Schon seit erster eigener Film „Play Misty For Me” (Sadistico – Wunschkonzert für einen Toten) handelte von einem DJ, der Nacht für Nacht den Musikwunsch einer Frau zu erfüllen hat: Erroll Garners wunderbar diesige Ballade „Misty”. Hier ist die Jahreszahl bemerkenswert: 1971. Zeitgleich gab Eastwood den wortkargen, reaktionären, schießwütigen und zur sadistischen Selbstjustiz neigenden Polizisten Harry Callahan in „Dirty Harry”, der es so gar nicht mit der Feinfühligkeit hatte.

Eastwood steht vor und hinter der Kamera

1982 spielte der Vater von acht Kindern aus sechs verschiedenen Beziehungen in „Honkytonk Man“ wieder unter eigener Regie einen dem legendären Hank Williams nachempfundenen Country-&-Western-Barden. Und sang dabei (ohne Playback) Nashville-tauglich zur selbst gezupften Gitarre; bezaubernd.

Zwei Jahre drauf sah man Eastwood in „Der Bulle und der Schnüffler“ mit wie Schießscharten zusammengekniffenen Augen am Jazz-Klavier. Ähnlich 1993, als Wolfgang Petersen den reaktivierten Sicherheitsbeamten Frank Harrigan (Eastwood) in „In the Line of Fire” am Bar-Piano „As Time Goes By” klimpern ließ.

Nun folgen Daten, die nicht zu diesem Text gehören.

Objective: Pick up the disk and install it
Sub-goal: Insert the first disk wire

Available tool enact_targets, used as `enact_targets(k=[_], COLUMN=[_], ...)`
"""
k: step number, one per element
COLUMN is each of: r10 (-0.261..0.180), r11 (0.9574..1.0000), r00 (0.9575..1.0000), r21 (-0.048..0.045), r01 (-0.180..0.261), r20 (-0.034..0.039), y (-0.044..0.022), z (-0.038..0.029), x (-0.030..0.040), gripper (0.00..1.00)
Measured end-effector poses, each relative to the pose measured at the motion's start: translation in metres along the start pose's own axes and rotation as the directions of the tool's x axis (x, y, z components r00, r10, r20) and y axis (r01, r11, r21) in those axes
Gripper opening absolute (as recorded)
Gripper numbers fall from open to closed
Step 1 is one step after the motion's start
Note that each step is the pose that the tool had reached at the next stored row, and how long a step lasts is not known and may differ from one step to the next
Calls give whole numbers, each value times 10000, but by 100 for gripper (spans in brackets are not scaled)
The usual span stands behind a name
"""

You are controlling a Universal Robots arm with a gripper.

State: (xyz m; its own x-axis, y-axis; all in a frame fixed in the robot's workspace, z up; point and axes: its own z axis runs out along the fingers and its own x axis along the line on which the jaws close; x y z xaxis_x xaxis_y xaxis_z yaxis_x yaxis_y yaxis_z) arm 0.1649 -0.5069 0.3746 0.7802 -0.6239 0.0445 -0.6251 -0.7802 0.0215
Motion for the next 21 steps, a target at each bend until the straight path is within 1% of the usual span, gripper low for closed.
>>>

Kultstatus als Regisseur von „Bird“

Kultstatus in der Szene erwarb sich der in Kalifornien geborene Sohn eines Stahlarbeiters vor 32 Jahren als Regisseur von „Bird”. Die Hommage an die viel zu kurze Lebensgeschichte (34 Jahre) des selbstzerstörerischen Saxophon-Genies Charlie Parker, verkörpert von Forest Whitaker, war von so viel tiefer Liebe und Sachkunde zur Musik getränkt, dass echte Jazz-Heroen wie Wytnon Marsalis sich noch jahrelang verbeugten.

Auch weil Eastwood als Schauspieler den phänomenalen Minimalismus seines Cool-Jazz-Saxophon-Idols Lester Young regelmäßig auf die Leinwand brachte. Wie hieß es noch so unnachahmlich am Ende von „Erbarmungslos“, der Eastwood Mitte der 90er vier Oscars einbrachte, als Bill Munny (Eastwood) einen voll besetzten Salon zusammenballert und der Sheriff kurz vor dem Exitus stammelt: „Ich seh’ dich in der Hölle.” Antwort Munny: „Ja.”

Spielt angeblich noch heute in seiner eigenen Kneipe

Vor fast 25 Jahren bedankte sich Amerikas Jazz-Elite in der New Yorker Carnegie Hall samt Philharmonikern mit „Eastwood After Hours” für das musikalische Engagement des Mannes, der angelegentlich noch heute in seiner eigenen Kneipe im kalifornischen Carmel in die Tasten greift.

Am Ende des erlesenen Abends stand der hagere Superstar auf, setzte sich ans Klavier und sagte ganz leise: „Ladies und Gentlemen, mein Name ist Clint Eastwood, und ich liebe Jazz.”